El Niño Consentido

El Niño Consentido
NOTE: You do not have permission to copy/replicate/reproduce this image.
Year:
2010
Medium:
Giclee Prints, Collograph Prints, LED Lighting, and Plaster Casted Sculptures
Location:

Michelle Angela Ortiz constantly seeks to capture lost legacies, personal stories and silenced voices in her family and community.  Influenced by her Latin American and Caribbean cultures, her images are connected to stories of displacement, cultural barriers, immigration, and social economic inequalities.

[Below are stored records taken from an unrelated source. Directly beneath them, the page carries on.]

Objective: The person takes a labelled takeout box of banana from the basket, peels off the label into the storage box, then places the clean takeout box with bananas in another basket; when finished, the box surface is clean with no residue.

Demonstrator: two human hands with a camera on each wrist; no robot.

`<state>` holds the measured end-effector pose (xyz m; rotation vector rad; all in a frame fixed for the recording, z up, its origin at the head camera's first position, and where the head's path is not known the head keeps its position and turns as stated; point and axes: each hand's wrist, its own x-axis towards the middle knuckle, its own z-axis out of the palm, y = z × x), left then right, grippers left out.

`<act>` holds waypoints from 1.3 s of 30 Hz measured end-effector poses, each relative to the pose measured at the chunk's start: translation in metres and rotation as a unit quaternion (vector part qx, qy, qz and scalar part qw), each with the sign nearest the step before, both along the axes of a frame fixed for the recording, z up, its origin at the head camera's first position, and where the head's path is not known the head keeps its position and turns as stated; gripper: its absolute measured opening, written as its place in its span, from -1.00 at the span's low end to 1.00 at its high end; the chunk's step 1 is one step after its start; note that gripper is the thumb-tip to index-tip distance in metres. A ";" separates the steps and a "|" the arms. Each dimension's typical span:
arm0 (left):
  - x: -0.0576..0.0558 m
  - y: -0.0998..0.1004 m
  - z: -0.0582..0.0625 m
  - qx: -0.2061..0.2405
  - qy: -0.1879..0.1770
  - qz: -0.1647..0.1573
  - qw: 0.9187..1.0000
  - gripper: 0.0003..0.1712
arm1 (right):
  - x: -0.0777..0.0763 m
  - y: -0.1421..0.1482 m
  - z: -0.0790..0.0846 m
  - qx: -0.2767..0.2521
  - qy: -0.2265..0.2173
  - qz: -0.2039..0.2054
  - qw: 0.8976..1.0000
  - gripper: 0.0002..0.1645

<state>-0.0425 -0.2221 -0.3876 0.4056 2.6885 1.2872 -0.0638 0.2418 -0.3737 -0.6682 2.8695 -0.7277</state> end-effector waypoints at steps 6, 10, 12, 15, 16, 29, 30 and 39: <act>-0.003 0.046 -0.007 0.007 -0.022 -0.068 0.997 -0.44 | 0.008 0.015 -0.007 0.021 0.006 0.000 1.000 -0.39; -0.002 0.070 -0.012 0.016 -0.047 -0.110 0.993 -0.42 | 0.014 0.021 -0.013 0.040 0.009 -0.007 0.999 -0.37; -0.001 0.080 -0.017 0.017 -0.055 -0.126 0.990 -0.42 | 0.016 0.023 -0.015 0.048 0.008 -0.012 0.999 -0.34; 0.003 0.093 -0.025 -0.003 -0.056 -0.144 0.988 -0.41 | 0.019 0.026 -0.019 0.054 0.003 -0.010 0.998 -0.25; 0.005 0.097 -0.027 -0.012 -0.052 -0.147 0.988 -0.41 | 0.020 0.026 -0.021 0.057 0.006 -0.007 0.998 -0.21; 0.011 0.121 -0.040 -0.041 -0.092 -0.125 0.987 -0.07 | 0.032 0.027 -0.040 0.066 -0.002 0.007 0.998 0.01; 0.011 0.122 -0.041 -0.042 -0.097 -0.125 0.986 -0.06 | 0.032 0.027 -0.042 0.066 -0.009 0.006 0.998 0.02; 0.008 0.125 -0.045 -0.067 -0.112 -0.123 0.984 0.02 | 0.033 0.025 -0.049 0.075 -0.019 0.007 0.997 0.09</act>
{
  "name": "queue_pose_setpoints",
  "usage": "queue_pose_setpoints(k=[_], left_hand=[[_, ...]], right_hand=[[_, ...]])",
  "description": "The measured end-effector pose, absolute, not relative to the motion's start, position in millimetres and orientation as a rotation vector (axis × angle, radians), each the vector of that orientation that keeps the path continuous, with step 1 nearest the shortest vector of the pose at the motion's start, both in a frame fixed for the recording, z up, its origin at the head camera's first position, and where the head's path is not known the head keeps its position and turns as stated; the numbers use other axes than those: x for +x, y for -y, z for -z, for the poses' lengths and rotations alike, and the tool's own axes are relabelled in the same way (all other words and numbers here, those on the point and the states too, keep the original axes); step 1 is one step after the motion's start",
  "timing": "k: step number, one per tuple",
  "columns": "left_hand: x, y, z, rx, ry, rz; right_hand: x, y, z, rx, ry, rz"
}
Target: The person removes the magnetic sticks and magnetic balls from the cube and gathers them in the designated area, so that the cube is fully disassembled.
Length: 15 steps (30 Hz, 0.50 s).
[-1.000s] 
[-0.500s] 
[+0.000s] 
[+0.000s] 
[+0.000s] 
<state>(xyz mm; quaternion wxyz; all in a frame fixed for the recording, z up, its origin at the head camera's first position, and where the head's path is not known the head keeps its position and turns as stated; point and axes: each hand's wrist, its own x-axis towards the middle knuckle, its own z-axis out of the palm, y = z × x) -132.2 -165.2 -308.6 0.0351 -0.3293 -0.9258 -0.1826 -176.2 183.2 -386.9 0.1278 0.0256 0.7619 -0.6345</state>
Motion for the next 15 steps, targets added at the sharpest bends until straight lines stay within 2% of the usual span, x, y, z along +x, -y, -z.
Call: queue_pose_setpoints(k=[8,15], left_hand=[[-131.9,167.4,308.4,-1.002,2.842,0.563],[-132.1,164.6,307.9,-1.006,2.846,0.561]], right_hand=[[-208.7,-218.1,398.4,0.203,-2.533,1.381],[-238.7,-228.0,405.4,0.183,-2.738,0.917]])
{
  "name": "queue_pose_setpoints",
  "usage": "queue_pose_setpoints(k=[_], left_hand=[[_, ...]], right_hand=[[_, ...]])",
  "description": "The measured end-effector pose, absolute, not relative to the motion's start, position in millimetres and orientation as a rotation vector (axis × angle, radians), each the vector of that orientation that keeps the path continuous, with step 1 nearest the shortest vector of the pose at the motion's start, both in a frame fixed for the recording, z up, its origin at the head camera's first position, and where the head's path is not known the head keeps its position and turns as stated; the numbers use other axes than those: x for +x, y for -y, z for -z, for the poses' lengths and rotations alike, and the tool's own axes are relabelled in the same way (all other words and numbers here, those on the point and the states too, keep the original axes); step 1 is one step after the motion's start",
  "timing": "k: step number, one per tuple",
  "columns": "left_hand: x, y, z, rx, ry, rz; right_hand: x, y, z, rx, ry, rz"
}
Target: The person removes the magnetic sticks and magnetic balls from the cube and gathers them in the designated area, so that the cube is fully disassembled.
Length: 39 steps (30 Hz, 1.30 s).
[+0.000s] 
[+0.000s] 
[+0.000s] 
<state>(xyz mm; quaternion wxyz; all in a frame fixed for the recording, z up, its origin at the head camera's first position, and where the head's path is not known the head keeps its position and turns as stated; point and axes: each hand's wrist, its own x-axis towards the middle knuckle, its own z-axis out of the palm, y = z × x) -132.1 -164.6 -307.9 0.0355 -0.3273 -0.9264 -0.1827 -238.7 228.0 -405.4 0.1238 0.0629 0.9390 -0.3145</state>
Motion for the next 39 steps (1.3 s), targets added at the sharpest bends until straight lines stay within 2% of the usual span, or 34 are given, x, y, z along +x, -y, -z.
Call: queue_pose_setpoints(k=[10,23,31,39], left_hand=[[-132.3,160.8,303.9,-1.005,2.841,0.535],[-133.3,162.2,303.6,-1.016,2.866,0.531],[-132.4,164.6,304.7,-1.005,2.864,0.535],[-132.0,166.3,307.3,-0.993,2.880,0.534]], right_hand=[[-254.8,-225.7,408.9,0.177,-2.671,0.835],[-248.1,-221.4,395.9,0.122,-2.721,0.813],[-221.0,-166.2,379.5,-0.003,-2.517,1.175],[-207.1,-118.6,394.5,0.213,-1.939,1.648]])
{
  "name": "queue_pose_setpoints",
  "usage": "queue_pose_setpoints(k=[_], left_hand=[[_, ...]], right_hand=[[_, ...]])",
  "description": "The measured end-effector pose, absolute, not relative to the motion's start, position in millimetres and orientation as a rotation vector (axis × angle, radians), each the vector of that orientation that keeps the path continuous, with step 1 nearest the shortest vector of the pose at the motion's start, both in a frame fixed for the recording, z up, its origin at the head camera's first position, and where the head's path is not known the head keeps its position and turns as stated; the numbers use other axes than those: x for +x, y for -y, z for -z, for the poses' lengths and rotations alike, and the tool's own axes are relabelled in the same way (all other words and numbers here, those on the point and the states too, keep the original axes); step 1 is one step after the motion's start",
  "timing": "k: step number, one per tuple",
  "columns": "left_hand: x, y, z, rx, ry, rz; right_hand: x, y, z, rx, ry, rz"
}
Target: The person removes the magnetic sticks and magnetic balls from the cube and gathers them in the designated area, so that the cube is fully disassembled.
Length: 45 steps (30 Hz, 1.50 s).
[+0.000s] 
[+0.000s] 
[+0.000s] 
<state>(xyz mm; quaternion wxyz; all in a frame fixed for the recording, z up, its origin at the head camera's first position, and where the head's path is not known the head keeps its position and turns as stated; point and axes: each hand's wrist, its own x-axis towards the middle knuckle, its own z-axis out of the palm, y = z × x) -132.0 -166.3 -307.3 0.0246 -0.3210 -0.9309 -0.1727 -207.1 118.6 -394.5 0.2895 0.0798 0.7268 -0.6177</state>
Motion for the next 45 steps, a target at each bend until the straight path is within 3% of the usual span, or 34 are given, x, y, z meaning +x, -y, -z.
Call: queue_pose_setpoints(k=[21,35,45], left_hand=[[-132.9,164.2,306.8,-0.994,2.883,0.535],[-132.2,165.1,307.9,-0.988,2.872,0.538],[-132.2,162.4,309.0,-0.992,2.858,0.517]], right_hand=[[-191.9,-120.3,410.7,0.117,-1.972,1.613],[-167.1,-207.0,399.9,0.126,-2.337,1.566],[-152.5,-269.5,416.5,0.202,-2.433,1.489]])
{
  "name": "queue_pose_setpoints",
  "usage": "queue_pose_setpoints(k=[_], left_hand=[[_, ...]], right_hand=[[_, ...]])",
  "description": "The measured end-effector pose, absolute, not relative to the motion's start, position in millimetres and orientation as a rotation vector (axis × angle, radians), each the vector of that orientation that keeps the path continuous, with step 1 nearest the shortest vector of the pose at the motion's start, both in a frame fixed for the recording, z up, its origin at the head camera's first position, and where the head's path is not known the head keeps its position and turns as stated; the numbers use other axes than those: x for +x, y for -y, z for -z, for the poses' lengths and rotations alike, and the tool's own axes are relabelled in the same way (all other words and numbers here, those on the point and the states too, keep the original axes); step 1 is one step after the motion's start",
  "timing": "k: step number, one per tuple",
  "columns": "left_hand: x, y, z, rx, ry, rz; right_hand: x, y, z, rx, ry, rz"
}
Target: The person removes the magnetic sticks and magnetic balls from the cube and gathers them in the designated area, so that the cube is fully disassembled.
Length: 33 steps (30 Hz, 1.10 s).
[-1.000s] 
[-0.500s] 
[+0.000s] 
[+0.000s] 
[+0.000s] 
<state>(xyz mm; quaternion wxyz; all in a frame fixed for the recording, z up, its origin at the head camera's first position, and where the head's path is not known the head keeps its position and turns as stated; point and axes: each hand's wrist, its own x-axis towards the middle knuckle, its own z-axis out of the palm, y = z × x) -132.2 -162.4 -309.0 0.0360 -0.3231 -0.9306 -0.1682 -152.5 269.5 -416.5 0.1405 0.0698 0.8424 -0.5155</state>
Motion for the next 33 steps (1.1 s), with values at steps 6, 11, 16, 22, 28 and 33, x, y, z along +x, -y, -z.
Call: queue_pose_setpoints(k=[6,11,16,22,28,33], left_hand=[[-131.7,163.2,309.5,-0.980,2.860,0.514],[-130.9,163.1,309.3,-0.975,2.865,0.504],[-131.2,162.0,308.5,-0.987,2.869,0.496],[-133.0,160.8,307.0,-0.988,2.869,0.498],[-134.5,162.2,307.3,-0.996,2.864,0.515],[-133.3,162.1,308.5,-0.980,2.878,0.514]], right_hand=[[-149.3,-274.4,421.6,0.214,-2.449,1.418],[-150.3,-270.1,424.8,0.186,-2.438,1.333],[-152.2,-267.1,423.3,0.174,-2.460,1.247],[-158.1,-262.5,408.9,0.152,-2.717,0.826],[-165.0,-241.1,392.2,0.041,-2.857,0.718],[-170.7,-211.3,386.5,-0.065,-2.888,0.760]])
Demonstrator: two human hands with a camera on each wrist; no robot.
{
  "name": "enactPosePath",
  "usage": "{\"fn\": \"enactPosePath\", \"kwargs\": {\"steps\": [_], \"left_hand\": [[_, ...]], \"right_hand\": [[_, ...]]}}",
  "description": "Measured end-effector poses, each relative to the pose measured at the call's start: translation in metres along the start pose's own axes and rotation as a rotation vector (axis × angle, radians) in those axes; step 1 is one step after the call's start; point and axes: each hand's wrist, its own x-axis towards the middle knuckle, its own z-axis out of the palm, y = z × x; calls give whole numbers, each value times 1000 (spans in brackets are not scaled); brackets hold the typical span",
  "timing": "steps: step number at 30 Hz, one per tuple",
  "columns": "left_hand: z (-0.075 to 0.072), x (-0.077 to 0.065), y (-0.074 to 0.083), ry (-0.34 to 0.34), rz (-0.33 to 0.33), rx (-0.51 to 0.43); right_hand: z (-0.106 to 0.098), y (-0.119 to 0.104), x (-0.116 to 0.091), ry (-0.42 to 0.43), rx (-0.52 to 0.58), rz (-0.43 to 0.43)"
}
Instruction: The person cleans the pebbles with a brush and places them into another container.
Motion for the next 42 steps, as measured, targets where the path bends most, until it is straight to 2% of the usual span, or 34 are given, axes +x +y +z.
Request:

The Pennsylvania Convention Center acquired Ortiz’s Llena de Luz y Lucha; Madre de Mi Corazón; El Niño Consentido.  Each of the three prints and their corresponding three sculptures tell one of the many immigration stories of her family.  All three images of Ortiz’s family members reflect struggle, conflict, nostalgia, and how immigration impacts the family dynamic.  Pictured here is El Niño Consentido which is of Ortiz’s uncle who stayed behind in Colombia.

“Niño Consentido”
The pair of shoes represent Ortiz’s uncle’s decision to stay in Colombia.  He often refers to himself being a child when the family immigrated.  He is in conflict with himself, the shoes are static which represents his lack of wanting to progress.  The image of him as a child is a reflection of how Ortiz’s grandmother continued to see her son even as an adult.